By Marc Engelhardt –
Everything we have covered thus far highlights how wonderful sex is and that it is a gift from God. At the same time, it highlights how destructive sex can be for people when used outside the intentions for which God gifted it. It can be very discouraging to know that bonding ourselves to people through a misuse of sex will change our reality and who we are. What’s worse is that even if we were ignorant of the truth about sex we typically can’t blame anyone but ourselves for our choices. This can lead to discouraging depression.
Depression is also linked to sex in a cyclical manner. Many people use sex as a way to make themselves feel better, but because sex cannot be separated from its bonding nature, people often feel worse after these sexual encounters, not better. So they seek out sexual encounters again, and they feel worse, and the cycle repeats. What they are using to fulfill themselves is depleting them.
So how do we as Christians cope with depression caused by sexual things? (This foundation speaks well to all depression, but our focus here is narrowed to depression caused by sexual things.) We first turn to the Psalms. The Psalms are incredibly human. What I mean by that is that the Psalms reflect very well what it is to be human in a world corrupted by sin. The Psalms regularly recognize the reality of sin and that our only hope is in God’s grace. Psalm 25:16-22 and Psalm 40:11-17 are such Psalms.
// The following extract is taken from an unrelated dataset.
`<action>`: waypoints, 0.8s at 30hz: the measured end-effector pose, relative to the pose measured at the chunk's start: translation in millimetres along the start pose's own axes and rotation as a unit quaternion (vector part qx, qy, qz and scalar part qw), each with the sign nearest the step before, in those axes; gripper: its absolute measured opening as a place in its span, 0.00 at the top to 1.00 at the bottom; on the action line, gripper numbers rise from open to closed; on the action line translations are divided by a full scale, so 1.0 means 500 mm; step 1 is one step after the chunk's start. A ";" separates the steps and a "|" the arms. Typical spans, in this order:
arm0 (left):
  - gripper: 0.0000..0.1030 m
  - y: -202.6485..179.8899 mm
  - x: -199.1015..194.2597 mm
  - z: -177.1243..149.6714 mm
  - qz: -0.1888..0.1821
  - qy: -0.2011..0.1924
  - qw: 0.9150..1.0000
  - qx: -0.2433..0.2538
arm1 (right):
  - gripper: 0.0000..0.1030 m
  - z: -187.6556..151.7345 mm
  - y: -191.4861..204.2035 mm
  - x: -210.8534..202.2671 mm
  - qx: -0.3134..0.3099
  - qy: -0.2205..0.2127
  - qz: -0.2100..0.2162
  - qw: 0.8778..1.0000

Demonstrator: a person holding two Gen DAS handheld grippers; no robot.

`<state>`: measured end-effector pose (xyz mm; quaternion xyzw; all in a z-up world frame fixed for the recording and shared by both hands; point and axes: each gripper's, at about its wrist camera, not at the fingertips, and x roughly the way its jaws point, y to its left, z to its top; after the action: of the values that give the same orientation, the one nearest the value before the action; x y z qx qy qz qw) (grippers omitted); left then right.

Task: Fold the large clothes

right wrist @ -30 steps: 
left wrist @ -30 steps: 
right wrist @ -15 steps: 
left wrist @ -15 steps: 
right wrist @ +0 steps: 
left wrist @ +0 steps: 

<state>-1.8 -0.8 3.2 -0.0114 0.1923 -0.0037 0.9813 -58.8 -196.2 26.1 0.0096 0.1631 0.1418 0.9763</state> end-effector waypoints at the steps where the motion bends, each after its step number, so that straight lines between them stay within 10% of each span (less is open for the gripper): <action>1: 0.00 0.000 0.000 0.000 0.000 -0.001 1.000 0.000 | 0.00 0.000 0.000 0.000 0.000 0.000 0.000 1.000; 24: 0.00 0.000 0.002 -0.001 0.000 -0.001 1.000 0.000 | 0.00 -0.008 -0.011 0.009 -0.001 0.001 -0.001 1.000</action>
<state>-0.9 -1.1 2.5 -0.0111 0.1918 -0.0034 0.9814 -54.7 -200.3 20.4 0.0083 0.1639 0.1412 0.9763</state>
In Psalm 25:16-22, the author is expressing a sense of worthlessness brought on by his own sin and the ridicule of others. This describes depression very well. Depression is typically a spiral down of self-loathing and worthlessness. A life affected by sexual sin, both self-inflicted and inflicted by others, can easily find its way into such a spiral. In the Psalm, when the author is in the spiral, the author turns to the grace of God and his forgiveness. Again, in Psalm 40:11-17, the author expresses being completely overwhelmed by his sin and by the world. Yet in that low place the author knows that God takes thought of him.
In both instances, the author does something that is difficult for someone to do in a deep depression: to look outside of one’s self. This happens because the author already has a background in knowing and trusting in God. In both Psalms there is not a resolution for the authors. We don’t hear about how and when God pulls them out of the spiral and mire, only that the authors know God can and will show his mercy and grace.
This leads us to Romans 8:31-39. Paul lays out how God shows his mercy and grace in Jesus. He makes it clear that God is for us, so much so that he sent his Son to die so that we might not live in sin forever. If God has done this, then we have nothing to fear and nothing can separate us from him. Nothing. We can’t screw up our lives so badly that God will suddenly turn his back on us. We can’t get so low in the spiral that God won’t follow us and pull us out. Our worth isn’t based upon what we have done to others or ourselves; it’s based upon what God has given for us. We can’t change that, and it takes the focus off our mistakes and places it upon what God has done, is doing, and will do for us through Jesus.
This short but powerful foundation leads us to see the world around us in several ways. Firstly, God knows what we are going through, and he knows how we have brought much of it upon ourselves. Yet, God is still for us, and nothing we have done or have bonded ourselves to can separate us from him in Jesus. Jesus died for us knowing full well what we are capable of and what we will do. So, while there are times when we will be totally overwhelmed, we need to remember that God takes thought of us even in our lowest place.
Practically, then, we can do a few things when it comes to depression brought on from sexual things. The first is to avoid the spiral by not returning to the well that poisoned you. The next is difficult in the spiral, but we need to turn to God and not let sin separate us from him. Making a habit of reading the Psalms can be helpful in this.
Another important thing is talk things out with somebody and seek counseling if necessary. And if you are married, don’t necessarily share the details of your sexual sin with your spouse, because that probably won’t help anyone. Rather, be open with the effect your past sexual sin is having on you so your spouse can help you stay out of the spiral.